Отец пациентки, которого она обожала, был погружен в свои дела без остатка. Что касалось его отношений с домашними, то, казалось, что он отдает предпочтение младшей сестре пациентки (которая была также любимицей матери), в остальном он следовал траектории орбиты, центром которой была нарциссическая контролирующая мать пациентки.

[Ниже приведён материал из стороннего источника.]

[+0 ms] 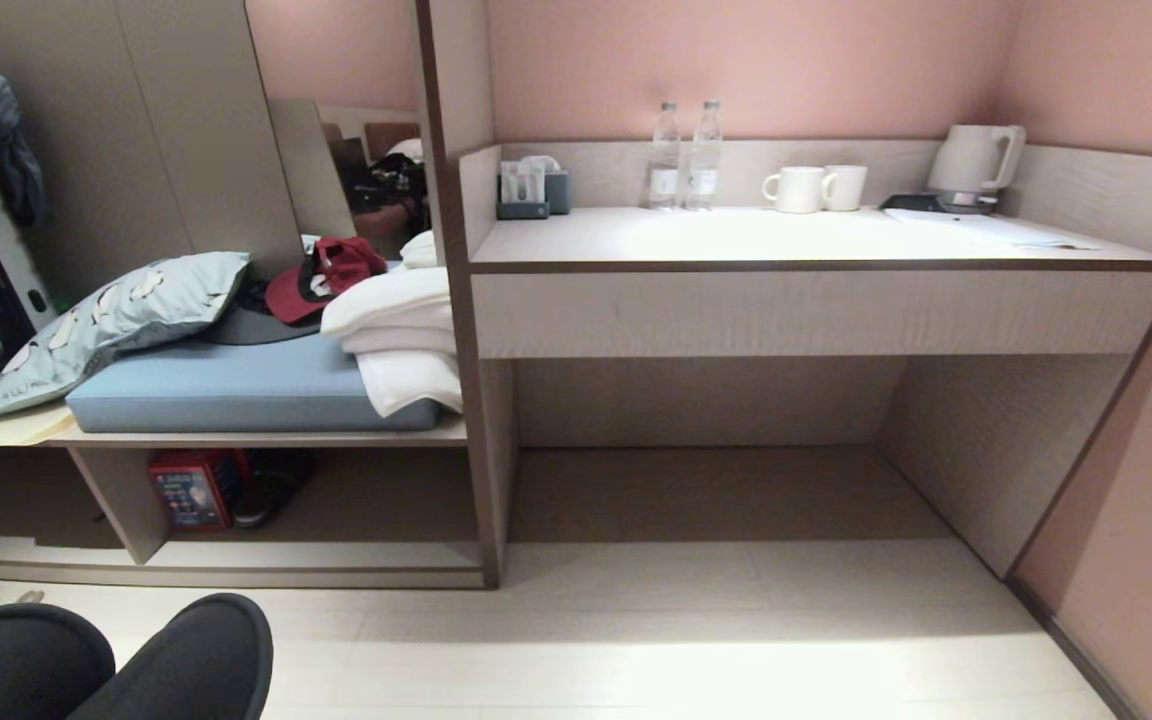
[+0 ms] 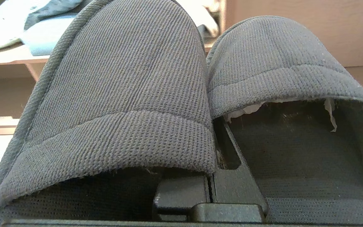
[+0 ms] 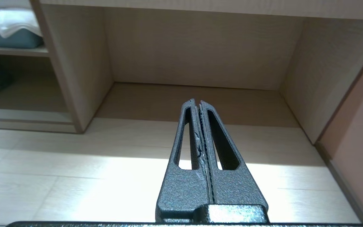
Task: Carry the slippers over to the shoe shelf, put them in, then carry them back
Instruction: Place the slippers into the shoe cabinet
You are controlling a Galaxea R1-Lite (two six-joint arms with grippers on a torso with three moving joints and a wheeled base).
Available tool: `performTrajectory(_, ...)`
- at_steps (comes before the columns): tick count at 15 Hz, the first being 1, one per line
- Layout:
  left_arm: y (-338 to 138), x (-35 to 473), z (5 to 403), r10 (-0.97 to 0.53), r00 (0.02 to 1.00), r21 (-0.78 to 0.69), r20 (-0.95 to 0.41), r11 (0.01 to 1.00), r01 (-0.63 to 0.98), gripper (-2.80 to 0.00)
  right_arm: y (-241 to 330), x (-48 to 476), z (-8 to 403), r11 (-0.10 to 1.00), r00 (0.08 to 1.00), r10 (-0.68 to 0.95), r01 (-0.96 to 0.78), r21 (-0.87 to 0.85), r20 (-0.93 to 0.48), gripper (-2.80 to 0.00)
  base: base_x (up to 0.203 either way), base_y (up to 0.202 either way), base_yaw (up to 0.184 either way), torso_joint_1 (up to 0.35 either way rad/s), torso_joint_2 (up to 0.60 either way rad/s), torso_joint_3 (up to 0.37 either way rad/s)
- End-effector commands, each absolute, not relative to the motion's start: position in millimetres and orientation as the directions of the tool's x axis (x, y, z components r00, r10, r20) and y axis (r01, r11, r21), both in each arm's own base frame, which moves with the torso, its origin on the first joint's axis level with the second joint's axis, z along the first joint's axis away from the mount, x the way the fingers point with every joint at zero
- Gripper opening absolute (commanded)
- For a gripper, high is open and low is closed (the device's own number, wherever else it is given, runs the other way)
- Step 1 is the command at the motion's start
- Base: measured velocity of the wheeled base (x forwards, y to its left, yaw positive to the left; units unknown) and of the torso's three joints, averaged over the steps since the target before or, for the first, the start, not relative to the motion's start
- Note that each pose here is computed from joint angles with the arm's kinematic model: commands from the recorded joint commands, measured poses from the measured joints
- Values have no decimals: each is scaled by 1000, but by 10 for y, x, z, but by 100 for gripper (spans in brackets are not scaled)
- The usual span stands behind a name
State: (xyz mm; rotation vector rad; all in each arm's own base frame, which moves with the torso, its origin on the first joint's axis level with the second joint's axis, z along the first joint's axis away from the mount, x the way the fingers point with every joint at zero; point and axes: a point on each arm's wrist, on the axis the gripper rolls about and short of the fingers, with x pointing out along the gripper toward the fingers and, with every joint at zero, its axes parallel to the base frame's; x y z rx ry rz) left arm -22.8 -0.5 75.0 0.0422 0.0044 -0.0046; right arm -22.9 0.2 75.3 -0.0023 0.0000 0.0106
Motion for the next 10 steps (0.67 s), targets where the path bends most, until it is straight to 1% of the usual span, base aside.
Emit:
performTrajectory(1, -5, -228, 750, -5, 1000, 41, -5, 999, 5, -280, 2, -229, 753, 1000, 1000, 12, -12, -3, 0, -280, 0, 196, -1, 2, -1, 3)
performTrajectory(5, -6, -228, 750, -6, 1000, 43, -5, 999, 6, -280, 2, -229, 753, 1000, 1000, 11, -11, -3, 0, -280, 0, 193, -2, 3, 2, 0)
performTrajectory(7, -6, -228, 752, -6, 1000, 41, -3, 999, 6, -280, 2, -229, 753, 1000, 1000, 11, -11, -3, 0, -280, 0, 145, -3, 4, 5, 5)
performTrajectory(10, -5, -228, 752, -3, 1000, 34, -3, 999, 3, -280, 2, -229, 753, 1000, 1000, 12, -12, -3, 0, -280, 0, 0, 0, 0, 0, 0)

Иногда, когда миссис Y. заболевала, отец ухаживал за ней, и они какое-то время проводили вдвоем, однако он в эти моменты становился объектом ее ужасающих яростных нападок. Когда миссис Y. было 8 лет, у ее отца открылось тяжелое хроническое заболевание, уложившее его в постель на шесть лет, ставшее причиной его смерти. В течение всех этих лет пациентка опасалась обеспокоить своего прикованного к постели отца. Переживания, связанные с его смертью, даже сам факт его болезни – отрицались. Таким образом, пациентка, будучи ребенком, так и не смогла донести до родителей то, что она чувствует, и сообщить им о своих потребностях. Однако для ребенка не иметь возможности выразить свои потребности родителям или тем, кто их замещает, – это все равно, что не иметь детства вовсе, и именно таким было у миссис Y. отношение к своим детским годам. Она удалилась в мир бессознательных фантазий, убежденная в том, что какой-то необъяснимый «изъян» обрек ее на отчаяние в этом мире. По причинам, о которых она ничего не знала, она все время ощущала чувство стыда, и, несмотря на постоянные усилия доставить приятное другим людям хотя бы своими школьными успехами, она никому не принесла много счастья.

Результатом естественной анестезии психики как реакции на «кумулятивную травму» детства[10], подобную той, что пережила Y., является неспособность пациентов вспомнить какое-то конкретное травматическое событие и еще в большей степени – неспособность к эмоциональному переживанию этого опыта в анализе. Таким был случай миссис Y. Мы говорили об условиях депривации ее детства, но не могли вскрыть ее эмоциональные переживания, относящиеся к тому времени. Мой опыт показывает, что довольно часто бывает так, что до тех пор, пока какой-то аспект ранней травматической ситуации не проявится в переносе, ни пациент, ни аналитик не имеют эмоционального доступа к реальной проблеме. Как раз о такой ситуации в анализе миссис Y. я и хочу сейчас поведать.

Однажды, находясь в доме своей матери, миссис Y. нашла несколько старых домашних кинопленок, которые были отсняты, когда ей было 2 года. Просматривая одну из этих пленок, запечатлевшую семейный праздник, пациентка увидела себя, тощую двухлетнюю девочку ростом едва выше колен взрослого человека, с плачем отчаяния перебегающую от одной пары ног к другой. Ее взгляд умолял о помощи; отвергнутая, она устремлялась с мольбой к другой паре ног, пока, наконец, к ней, обуреваемой горем и яростью, не подошла нянька и не уволокла кричащего и отбрыкивающегося ребенка прочь. На следующий день она рассказала об этом во время сессии в своей обычной бесстрастной манере, юмор и сарказм скрывали ее грусть. Казалось, что в глубине души она очень расстроена.

Так случайно открылся доступ к ее сильным чувствам и, чтобы не упустить этот неожиданный шанс, я предложил ей провести особенную сессию, которая была бы посвящена совместному просмотру этой пленки. Мое предложение понравилось ей и в то же время смутило ее (она никогда не слышала о подобных вещах в терапии). Уверяя меня, что она никогда бы не посмела покуситься на мое время, прося о подобной услуге, приводя множество доводов в пользу того, что для нее было бы чересчур просить меня об этом, и т. д., она, тем не менее, согласилась с этим предложением, и мы договорились о дополнительной «кино-сессии».